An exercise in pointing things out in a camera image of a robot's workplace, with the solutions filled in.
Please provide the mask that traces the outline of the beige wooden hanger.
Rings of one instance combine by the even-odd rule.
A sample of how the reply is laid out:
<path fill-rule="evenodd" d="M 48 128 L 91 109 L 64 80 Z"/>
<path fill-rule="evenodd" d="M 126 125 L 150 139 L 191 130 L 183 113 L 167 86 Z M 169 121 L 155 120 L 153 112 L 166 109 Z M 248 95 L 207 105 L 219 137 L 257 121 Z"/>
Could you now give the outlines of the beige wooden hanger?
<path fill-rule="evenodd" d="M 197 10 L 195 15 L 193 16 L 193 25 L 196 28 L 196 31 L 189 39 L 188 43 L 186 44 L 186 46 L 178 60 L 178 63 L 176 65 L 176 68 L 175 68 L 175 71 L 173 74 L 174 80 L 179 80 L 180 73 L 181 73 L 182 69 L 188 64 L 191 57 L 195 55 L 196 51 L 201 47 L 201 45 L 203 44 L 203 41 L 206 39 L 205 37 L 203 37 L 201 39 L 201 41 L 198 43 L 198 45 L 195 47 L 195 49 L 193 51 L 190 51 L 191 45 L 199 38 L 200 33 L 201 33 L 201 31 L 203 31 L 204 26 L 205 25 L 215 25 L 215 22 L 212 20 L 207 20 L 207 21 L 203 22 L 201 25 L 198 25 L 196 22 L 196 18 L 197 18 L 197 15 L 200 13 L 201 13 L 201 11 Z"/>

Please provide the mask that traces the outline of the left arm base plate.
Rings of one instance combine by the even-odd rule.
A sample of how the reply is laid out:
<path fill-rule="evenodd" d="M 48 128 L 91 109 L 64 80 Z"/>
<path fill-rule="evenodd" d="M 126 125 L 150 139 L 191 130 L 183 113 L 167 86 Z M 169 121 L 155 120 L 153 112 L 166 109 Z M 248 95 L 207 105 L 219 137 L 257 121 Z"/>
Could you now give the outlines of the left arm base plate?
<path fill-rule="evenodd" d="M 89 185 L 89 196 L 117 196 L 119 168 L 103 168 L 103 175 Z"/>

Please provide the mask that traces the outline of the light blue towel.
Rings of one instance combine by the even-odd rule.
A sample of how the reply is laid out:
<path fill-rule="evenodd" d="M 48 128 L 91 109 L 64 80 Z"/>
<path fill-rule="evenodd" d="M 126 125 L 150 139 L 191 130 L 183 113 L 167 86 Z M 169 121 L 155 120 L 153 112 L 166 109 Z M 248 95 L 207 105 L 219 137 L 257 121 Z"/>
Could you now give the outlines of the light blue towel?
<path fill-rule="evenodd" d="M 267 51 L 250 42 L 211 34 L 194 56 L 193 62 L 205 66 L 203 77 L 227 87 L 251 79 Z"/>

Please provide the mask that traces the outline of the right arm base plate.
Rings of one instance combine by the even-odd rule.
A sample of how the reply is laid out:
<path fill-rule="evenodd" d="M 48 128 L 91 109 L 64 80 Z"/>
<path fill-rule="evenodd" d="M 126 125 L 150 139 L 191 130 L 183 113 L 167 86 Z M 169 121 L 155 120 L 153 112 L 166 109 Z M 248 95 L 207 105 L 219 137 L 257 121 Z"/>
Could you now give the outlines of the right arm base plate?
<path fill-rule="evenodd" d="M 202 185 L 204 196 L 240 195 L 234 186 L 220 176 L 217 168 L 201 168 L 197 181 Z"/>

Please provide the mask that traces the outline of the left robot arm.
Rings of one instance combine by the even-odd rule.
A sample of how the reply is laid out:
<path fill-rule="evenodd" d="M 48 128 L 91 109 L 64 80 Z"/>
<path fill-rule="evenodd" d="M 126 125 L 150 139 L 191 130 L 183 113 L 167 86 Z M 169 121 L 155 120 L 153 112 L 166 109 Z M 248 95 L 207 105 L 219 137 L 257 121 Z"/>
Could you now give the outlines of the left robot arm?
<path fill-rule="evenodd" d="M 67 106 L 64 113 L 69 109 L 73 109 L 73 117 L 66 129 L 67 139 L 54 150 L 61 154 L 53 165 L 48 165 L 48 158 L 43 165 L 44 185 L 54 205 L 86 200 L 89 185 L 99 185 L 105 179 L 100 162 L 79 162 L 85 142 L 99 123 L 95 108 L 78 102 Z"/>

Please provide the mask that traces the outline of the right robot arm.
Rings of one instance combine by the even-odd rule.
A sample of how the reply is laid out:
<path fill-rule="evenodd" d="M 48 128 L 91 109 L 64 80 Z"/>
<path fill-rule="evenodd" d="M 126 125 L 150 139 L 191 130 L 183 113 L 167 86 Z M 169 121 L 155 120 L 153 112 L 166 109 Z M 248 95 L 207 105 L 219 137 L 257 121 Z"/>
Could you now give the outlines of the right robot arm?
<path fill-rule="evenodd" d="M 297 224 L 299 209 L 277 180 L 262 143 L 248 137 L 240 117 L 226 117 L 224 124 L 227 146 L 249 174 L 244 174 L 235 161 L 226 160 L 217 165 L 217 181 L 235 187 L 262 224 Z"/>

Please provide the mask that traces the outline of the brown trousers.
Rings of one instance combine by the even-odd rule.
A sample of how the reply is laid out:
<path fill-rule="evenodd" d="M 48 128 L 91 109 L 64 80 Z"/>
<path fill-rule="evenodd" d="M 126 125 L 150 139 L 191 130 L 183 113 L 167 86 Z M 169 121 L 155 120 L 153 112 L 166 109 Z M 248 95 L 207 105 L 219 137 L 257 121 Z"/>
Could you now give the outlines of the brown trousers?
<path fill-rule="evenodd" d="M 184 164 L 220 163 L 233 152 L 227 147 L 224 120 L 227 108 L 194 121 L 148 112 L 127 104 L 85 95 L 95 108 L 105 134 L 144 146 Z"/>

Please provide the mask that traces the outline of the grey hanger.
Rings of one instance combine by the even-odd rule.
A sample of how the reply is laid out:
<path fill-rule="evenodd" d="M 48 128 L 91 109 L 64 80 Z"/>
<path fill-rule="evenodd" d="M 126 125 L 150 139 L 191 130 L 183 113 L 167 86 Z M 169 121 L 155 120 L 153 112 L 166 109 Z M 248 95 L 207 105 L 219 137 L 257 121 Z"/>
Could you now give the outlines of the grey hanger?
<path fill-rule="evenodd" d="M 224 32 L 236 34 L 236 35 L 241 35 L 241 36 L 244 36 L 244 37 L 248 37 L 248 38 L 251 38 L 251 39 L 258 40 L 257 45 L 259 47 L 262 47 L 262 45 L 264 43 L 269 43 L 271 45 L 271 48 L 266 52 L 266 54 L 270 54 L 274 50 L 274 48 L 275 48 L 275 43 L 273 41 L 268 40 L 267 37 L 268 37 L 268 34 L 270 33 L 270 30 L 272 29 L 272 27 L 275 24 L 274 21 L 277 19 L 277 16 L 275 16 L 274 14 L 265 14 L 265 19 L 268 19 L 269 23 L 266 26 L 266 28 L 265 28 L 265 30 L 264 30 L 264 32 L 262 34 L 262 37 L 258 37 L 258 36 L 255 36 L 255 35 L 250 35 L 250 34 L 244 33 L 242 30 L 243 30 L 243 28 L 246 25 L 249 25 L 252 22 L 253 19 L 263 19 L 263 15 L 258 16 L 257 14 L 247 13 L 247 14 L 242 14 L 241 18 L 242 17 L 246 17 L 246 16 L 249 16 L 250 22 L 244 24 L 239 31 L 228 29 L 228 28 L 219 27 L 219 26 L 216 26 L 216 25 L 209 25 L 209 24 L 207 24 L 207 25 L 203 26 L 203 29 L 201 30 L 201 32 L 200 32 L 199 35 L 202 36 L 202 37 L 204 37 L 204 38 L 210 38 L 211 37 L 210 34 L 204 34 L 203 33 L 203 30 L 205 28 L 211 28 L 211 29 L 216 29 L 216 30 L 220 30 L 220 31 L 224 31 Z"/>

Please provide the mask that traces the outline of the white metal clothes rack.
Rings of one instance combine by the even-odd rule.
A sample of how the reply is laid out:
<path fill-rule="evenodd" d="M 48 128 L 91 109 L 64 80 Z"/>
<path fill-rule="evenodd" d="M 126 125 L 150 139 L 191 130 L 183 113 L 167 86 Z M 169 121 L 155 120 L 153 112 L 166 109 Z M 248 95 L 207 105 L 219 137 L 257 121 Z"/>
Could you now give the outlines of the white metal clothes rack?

Work item => In the records above, locate the lines holding the word "Please". Copy each of them.

Written response =>
Please provide the mask that traces the outline of the beige wooden hanger.
Please provide the mask that traces the outline of the left arm base plate.
Please provide the mask that traces the outline of the light blue towel.
Please provide the mask that traces the outline of the right arm base plate.
Please provide the mask that traces the outline of the left robot arm.
Please provide the mask that traces the outline of the right robot arm.
Please provide the mask that traces the outline of the brown trousers.
Please provide the mask that traces the outline of the grey hanger.
Please provide the mask that traces the outline of the white metal clothes rack.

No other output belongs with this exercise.